Donor-specific antibodies require preactivated immune system to harm renal transplant

作者:Suesal Caner; Doehler Bernd; Ruhenstroth Andrea; Morath Christian; Slavcev Antonij; Fehr Thomas; Wagner Eric; Krueger Bernd; Rees Margaret; Balen Sanja; Zivcic Cosic Stela; Norman Douglas J; Kuypers Dirk; Emonds Marie Paule; Pisarski Przemyslaw; Boesmueller Claudia; Weimer Rolf; Mytilineos Joannis; Scherer Sabine; Tran Thuong H; Gombos Petra; Schemmer Peter; Zeier Martin; Opelz Gerhard
来源:EBioMedicine, 2016, 9: 366-371.
DOI:10.1016/j.ebiom.2016.06.006

摘要

Background: It is an unresolved issue why some kidney transplant recipients with pretransplant donor-specific HLA antibodies (DSA) show a high transplant failure rate, whereas in other patients DSA do not harm the graft.
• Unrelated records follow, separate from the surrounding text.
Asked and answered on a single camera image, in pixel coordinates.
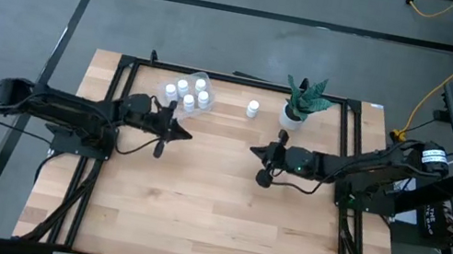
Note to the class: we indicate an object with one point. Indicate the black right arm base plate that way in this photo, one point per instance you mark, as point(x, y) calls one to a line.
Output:
point(339, 202)

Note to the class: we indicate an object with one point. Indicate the snake plant in white pot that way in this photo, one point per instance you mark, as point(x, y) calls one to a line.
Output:
point(289, 120)

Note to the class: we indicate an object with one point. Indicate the small white sticker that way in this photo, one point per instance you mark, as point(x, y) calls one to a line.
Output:
point(377, 106)

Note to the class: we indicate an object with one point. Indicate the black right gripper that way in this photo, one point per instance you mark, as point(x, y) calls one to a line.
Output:
point(293, 159)

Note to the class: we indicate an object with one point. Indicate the black aluminium table frame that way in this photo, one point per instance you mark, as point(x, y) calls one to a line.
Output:
point(239, 79)

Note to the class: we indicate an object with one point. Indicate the black bag with white print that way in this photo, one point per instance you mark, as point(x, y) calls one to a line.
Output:
point(429, 221)

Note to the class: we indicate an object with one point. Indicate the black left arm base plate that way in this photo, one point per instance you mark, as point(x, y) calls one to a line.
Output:
point(77, 150)

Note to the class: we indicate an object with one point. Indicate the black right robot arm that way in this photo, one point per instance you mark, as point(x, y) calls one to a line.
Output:
point(364, 167)

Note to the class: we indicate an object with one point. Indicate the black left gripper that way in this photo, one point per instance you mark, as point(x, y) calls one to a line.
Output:
point(159, 122)

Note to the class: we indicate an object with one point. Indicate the black frame post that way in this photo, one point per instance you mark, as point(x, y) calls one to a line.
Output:
point(153, 57)

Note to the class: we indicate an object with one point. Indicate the clear plastic basket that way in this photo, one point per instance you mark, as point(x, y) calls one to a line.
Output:
point(211, 91)

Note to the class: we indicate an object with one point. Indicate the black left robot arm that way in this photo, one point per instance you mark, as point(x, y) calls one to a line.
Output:
point(62, 105)

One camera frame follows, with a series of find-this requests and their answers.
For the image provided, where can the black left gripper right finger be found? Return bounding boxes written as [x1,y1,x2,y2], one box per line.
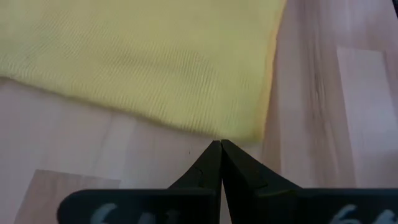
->
[221,139,398,224]

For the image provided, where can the yellow microfiber towel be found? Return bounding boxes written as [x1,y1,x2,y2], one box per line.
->
[0,0,287,144]

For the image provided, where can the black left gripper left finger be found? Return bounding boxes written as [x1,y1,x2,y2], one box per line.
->
[57,140,223,224]

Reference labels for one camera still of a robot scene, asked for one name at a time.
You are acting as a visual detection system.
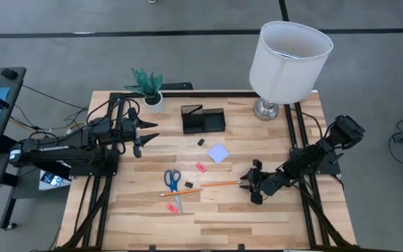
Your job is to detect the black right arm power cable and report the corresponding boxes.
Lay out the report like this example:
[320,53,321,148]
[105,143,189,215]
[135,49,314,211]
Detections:
[290,107,325,139]

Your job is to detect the table lamp white shade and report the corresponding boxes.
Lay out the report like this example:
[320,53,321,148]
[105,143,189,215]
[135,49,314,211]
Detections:
[248,20,334,122]

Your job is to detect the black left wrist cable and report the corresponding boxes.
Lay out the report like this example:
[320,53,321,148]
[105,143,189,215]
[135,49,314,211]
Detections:
[87,97,141,141]

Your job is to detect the black box behind table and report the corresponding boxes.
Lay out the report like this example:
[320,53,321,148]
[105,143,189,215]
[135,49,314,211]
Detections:
[160,82,195,91]

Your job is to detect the black aluminium table frame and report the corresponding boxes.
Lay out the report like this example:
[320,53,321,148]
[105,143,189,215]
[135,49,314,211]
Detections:
[59,91,355,252]

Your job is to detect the black mesh desk organizer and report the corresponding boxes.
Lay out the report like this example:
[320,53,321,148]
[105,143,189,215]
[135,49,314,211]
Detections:
[181,104,226,135]

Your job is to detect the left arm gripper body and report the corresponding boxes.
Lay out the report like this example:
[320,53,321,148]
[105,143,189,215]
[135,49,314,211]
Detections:
[119,107,143,159]

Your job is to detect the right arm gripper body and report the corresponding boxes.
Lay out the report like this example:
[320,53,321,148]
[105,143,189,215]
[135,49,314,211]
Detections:
[249,159,280,205]

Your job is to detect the pale lavender sticky note pad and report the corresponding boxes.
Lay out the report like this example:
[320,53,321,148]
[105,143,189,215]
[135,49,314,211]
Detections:
[207,143,231,165]

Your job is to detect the grey side desk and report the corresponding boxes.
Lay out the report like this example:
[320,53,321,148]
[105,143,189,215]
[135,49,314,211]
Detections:
[0,66,27,232]

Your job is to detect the blue handled scissors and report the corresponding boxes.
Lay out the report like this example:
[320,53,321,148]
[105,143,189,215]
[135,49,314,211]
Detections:
[163,169,184,214]

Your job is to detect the black computer mouse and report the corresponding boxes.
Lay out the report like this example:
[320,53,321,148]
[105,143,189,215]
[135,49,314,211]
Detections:
[1,68,19,80]

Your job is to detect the green plant white pot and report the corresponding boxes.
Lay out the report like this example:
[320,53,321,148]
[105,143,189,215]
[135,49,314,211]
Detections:
[124,66,166,113]

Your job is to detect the orange pencil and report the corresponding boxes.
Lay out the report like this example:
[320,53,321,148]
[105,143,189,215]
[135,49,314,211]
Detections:
[159,188,204,197]
[199,180,243,188]

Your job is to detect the white box under table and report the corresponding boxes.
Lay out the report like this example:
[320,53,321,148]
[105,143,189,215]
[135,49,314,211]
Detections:
[39,169,73,192]

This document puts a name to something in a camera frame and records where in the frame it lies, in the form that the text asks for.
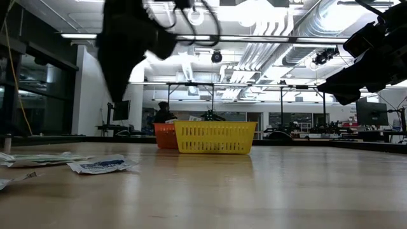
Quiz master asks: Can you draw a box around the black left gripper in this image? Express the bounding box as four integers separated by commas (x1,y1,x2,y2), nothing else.
97,18,178,102

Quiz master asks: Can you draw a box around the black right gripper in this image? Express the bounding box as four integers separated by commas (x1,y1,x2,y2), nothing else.
317,27,407,106

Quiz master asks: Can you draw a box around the black computer monitor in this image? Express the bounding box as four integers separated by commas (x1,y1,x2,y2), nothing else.
355,101,390,127
113,99,132,122

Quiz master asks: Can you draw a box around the person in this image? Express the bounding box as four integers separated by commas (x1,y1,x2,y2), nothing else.
154,101,177,124

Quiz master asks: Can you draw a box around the black metal gantry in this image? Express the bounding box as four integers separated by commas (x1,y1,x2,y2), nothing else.
127,81,328,122

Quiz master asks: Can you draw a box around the orange plastic basket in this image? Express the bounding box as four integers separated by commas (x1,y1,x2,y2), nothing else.
153,123,179,149

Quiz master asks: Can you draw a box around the black overhead crossbeam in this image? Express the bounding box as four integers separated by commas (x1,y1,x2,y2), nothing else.
60,32,349,45

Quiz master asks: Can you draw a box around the yellow plastic basket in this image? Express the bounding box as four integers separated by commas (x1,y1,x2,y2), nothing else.
174,120,258,155

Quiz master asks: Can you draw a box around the black ceiling camera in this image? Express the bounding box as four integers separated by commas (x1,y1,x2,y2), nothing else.
210,50,224,64
313,46,340,66

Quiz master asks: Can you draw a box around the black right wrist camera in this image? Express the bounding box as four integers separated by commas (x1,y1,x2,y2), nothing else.
342,21,384,59

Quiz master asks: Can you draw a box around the black aluminium table frame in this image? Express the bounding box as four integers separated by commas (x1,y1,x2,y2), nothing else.
0,135,407,154

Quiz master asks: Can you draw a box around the white ring lamp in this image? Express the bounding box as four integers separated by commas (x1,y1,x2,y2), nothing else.
186,8,205,27

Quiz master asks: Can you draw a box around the yellow hanging cable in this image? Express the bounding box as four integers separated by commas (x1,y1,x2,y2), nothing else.
2,18,33,136

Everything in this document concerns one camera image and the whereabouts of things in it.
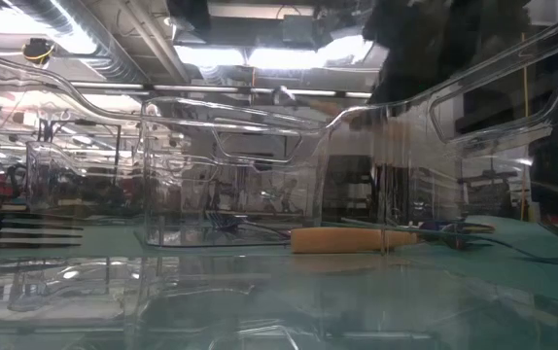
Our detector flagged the clear plastic bin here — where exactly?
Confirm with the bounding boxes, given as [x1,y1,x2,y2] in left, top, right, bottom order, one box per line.
[24,139,144,221]
[0,0,558,350]
[139,95,331,249]

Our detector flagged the silver ventilation duct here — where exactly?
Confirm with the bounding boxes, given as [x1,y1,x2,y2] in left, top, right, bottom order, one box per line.
[9,0,149,84]

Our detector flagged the wooden-handled silver fork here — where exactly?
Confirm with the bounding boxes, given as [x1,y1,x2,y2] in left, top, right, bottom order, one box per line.
[271,85,346,118]
[290,226,420,256]

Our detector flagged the black cabinet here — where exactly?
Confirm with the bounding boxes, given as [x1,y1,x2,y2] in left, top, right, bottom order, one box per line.
[322,155,375,220]

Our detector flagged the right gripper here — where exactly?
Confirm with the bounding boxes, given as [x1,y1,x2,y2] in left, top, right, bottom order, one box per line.
[364,7,455,104]

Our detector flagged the bright ceiling light panel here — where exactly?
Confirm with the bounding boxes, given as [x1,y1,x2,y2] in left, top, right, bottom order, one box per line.
[174,34,375,72]

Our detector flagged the blue iridescent fork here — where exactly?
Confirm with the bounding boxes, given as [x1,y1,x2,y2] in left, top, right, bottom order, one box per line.
[341,217,499,250]

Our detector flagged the long ceiling light strip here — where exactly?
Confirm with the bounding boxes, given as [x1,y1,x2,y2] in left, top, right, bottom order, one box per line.
[69,81,375,100]

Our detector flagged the purple-headed iridescent fork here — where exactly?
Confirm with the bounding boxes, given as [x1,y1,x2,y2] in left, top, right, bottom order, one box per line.
[204,211,293,240]

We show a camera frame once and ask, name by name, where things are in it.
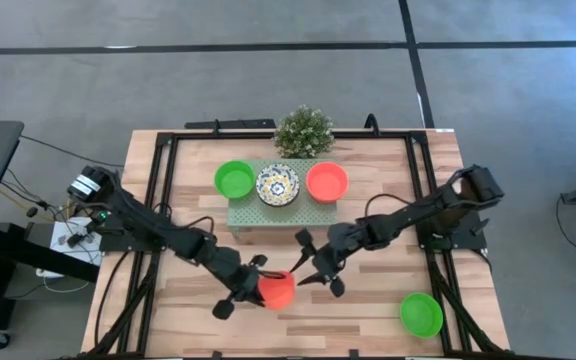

We investigated whether help from preactivated T-cells might be necessary for DSA to exert a deleterious effect. Methods: The impact of pretransplant DSA and immune activation marker soluble CD30 (sCD30) on 3-year graft survival was analyzed in 385 presensitized kidney transplant recipients. Findings: A deleterious influence of pretransplant DSA on graft survival was evident only in patients who were positive for the immune activation marker sCD30. In the absence of sCD30 positivity, 3-year graft survival was virtually identical in patients with or without DSA (83.1 +/- 3.9% and 84.3 +/- 2.8%, P = 0.81). A strikingly lower 3-year graft survival rate of 62.1 +/- 6.4% was observed in patients who were both sCD30 and DSA positive (HR 2.92, P < 0.001). Even in the presence of strong DSA with >= 5000 MFI, the 3-year graft survival rate was high if the recipients were sCD30 negative. Interpretation: Pretransplant DSA have a significantly deleterious impact on graft survival only in the presence of high pretransplant levels of the activation marker sCD30.